I’m thankful that I’ve lived life throughout my early 20s with little fear. I’ve yearned for independence and trusted my decision making and judgement from a young age— being raised by immigrant parents will do that for you. It’s why I had no fear traveling alone, moving to new cities for job opportunities, understanding what resources to lean on. But the relationship I had with my ex all but stripped that away from me. I was reliant on him, and I felt I couldn’t do things without him, and I shouldn’t want to.
The pocket knife lessons were a huge eye roll for me. When I lived in San Francisco, I carried around a pocket pepper spray and despite living in The Mission where there were frequent shootings and an increasing un-homed population, I never had to use it. And I felt I had little reason to use a pocket knife in Kitchener, Canada. But it was great for opening moving boxes, for cutting through furniture packaging, and for reminding me that I can, indeed, do this without him.
It’s such a small thing that feels of little consequence.
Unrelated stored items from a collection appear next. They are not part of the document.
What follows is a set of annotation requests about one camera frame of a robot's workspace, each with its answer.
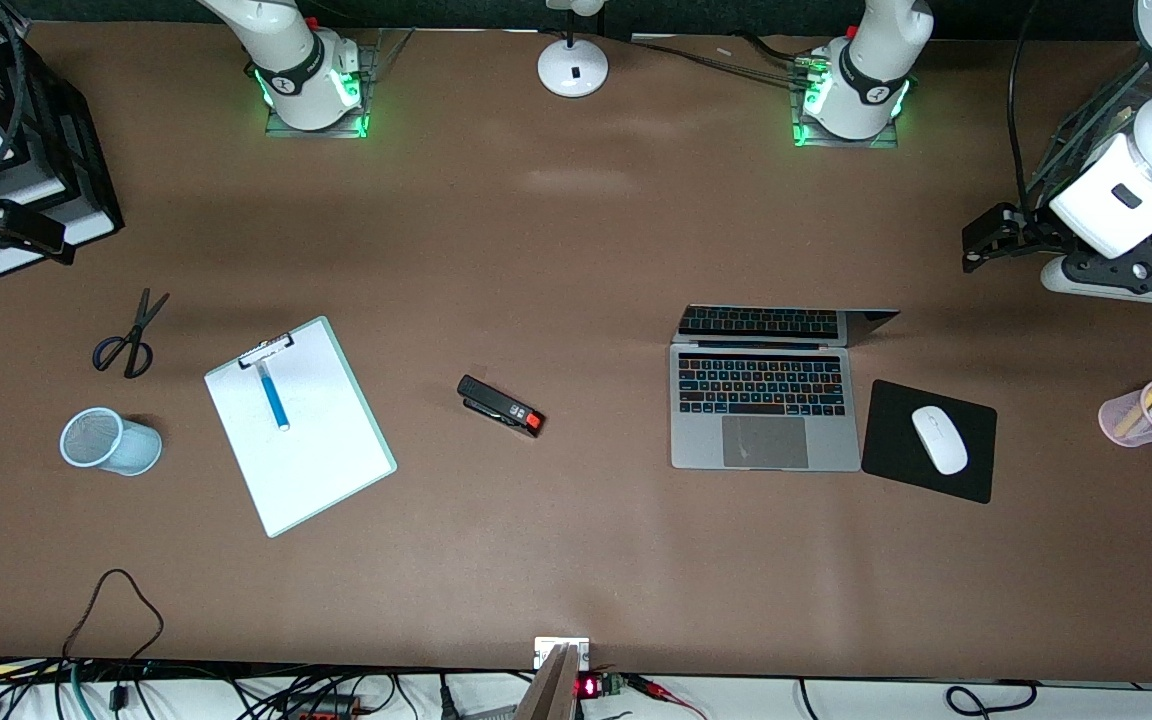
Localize black blue-handled scissors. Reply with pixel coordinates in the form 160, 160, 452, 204
92, 288, 171, 380

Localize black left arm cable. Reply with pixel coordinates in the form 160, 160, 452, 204
1007, 0, 1049, 213

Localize black orange power strip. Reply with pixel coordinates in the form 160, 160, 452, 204
276, 693, 367, 720

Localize yellow pencil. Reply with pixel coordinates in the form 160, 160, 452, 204
1114, 378, 1152, 438

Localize white round lamp stand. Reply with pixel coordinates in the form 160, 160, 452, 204
537, 0, 610, 99

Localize blue marker white cap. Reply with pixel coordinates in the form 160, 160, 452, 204
256, 360, 292, 433

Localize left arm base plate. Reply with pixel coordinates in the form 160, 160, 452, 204
791, 55, 903, 150

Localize black stacked paper tray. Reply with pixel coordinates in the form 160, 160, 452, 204
0, 0, 127, 279

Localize black cables to arm base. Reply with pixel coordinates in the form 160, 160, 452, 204
604, 30, 819, 85

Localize grey camera mount pole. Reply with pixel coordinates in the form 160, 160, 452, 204
514, 643, 582, 720

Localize silver laptop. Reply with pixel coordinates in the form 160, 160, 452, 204
669, 305, 902, 473

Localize mint green clipboard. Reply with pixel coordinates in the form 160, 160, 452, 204
203, 315, 398, 539

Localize white computer mouse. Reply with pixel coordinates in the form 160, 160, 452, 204
911, 405, 969, 476

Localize black stapler orange end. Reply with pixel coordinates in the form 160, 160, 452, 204
456, 374, 546, 439

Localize red wire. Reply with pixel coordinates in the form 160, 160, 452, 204
626, 673, 709, 720

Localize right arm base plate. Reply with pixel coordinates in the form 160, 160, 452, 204
264, 28, 415, 139

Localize white mount box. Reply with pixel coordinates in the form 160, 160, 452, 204
534, 637, 591, 671

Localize light blue mesh cup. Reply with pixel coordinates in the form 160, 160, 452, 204
59, 406, 163, 477

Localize black mouse pad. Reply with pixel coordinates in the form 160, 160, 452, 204
861, 378, 999, 505

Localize dark wire mesh tray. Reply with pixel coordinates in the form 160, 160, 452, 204
1026, 60, 1152, 263

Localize thin black looped cable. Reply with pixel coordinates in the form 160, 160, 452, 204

As I’ve settled into my apartment, I found less and less reason to use the knife regularly. So it went in my little side table, that used to be his bedside table, and it sits beside a pink toolkit I ordered from Amazon when I moved into my spot. But, this past weekend, I went backcountry camping for the first time since I had last gone, with my ex boyfriend. This time it was with my best friend, her boyfriend, and my current boyfriend. My boyfriend and best friend had never been backcountry camping before, while her boyfriend and myself had a bit of experience (her boyfriend having way, way more than me). We found sticks that would be great for roasting and her boyfriend offered up his pocket knife to whittle them, teaching her how to open and close it, teaching her how to whittle.
I wanted to cry or say a prayer or do something. All of these feelings of gratitude, resentment, and nostalgia came rushing over me. After all, we were camping on the same lake that my ex and I portaged to on our first camping trip together.
First of all, I couldn’t believe that I forgot to bring my pocket knife while camping, yet again. Second of all, hearing how kindly and patiently my best friend’s boyfriend explained the knife mechanisms to her made me realize that there is a way to do so without patronizing the “learning” party. But most of all, my ex’s voice rang in my head.
“If I teach you anything in this relationship, it’ll be how to use a knife.”
He absolutely did teach me how to use a knife, but that, along with the relationship as a whole, came with a pre-requisite: I no longer as allowed to pursue the things that made me uniquely me. I was only encouraged to pursue things that contributed to his vision of the world, to the life he wanted. He took away my steadfastness and ability to trust myself, my independence, my yearning for more, my individuality.
So, while he left a lot of things when he moved out of our apartment, I’m so, so glad that he left this pocket knife. Besides the fact that it’s incredibly functional, and that I’ve learned how to open it without ruining my manicure, it’s a not-so-subtle reminder to myself: do not let anyone, ever, lead you to astray from fearlessness.